### Your task
The lines to copy are those in the records below that hold the word "first".

==== Provided entries ====

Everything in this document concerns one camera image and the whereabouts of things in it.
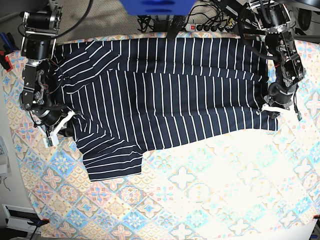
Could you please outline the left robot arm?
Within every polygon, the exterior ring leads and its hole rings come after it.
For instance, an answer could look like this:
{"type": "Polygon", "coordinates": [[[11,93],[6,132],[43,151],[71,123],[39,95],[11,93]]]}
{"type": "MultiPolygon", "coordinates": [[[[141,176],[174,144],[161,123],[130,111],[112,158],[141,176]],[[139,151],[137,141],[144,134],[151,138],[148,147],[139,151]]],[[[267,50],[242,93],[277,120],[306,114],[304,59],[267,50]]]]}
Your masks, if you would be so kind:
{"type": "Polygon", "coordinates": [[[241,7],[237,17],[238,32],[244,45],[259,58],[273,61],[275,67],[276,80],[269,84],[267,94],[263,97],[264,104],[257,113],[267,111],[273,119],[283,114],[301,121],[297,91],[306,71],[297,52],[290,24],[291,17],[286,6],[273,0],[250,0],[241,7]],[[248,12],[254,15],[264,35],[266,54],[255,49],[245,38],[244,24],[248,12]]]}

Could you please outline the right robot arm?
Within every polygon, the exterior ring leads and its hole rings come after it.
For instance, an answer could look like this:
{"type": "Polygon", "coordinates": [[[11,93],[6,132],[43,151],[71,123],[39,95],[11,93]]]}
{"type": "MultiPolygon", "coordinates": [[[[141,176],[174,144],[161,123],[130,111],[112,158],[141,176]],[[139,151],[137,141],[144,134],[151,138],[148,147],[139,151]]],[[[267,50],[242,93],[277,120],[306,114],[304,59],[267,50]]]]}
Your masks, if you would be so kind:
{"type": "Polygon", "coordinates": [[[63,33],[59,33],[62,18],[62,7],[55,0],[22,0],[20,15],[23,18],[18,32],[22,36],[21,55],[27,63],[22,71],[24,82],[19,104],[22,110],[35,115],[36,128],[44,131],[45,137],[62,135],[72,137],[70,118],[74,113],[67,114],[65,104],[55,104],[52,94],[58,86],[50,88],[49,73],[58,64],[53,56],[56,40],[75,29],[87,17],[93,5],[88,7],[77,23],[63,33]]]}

====
==== Provided entries ====

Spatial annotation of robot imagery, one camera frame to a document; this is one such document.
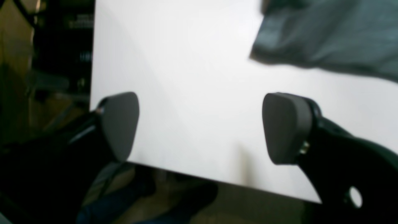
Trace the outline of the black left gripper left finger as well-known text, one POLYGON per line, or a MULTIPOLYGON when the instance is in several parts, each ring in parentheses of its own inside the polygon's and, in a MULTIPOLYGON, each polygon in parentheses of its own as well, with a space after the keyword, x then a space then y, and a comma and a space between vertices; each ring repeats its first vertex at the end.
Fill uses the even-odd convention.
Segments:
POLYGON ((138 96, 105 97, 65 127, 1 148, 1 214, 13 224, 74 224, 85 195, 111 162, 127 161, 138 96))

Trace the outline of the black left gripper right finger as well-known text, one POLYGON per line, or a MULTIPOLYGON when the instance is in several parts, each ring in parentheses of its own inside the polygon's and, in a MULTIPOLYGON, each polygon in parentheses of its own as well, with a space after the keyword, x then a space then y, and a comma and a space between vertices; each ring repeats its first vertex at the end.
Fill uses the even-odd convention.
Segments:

====
==== Provided entries ====

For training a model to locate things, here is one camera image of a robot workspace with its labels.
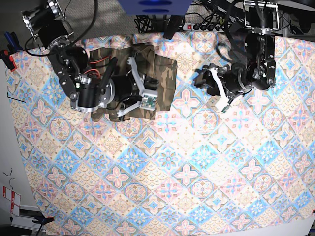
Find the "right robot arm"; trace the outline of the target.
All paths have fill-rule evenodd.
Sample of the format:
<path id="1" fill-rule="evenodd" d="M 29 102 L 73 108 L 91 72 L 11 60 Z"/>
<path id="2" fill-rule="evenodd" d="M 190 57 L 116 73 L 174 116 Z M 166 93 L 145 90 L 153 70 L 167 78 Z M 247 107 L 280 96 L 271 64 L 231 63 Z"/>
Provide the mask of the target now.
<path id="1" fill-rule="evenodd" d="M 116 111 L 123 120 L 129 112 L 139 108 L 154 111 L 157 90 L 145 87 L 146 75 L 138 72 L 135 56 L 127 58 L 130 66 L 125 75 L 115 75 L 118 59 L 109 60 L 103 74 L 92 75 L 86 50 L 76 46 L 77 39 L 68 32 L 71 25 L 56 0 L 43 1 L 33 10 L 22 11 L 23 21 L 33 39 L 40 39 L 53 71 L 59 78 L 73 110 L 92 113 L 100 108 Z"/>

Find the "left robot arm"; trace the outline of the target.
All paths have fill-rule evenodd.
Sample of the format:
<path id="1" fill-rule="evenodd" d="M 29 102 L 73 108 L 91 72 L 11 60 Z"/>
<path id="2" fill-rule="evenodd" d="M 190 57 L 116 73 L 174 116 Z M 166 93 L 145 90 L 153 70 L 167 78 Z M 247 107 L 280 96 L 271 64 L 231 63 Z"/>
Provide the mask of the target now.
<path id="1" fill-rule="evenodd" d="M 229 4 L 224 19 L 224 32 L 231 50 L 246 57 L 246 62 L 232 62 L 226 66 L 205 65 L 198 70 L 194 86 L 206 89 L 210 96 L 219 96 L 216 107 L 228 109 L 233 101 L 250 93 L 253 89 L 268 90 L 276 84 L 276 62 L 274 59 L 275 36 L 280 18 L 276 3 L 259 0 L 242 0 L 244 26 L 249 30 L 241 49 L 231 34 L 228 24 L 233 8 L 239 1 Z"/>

====

### Response area
Trace the outline of the black left gripper left finger as well-known text, one POLYGON per line, or a MULTIPOLYGON when the instance is in several parts, each ring in parentheses of its own inside the polygon's and, in a MULTIPOLYGON, each polygon in parentheses of its own as well, with a space after the keyword, x then a space then y, and a comma and a space between vertices; each ring repeats its first vertex at the end.
Trace the outline of the black left gripper right finger as well-known text, one POLYGON per line, or a MULTIPOLYGON when the instance is in several parts, each ring in parentheses of its own inside the polygon's and, in a MULTIPOLYGON, each polygon in parentheses of its own as well, with a space after the keyword, x then a space then y, and a comma and a space between vertices; each ring repeats its first vertex at the end.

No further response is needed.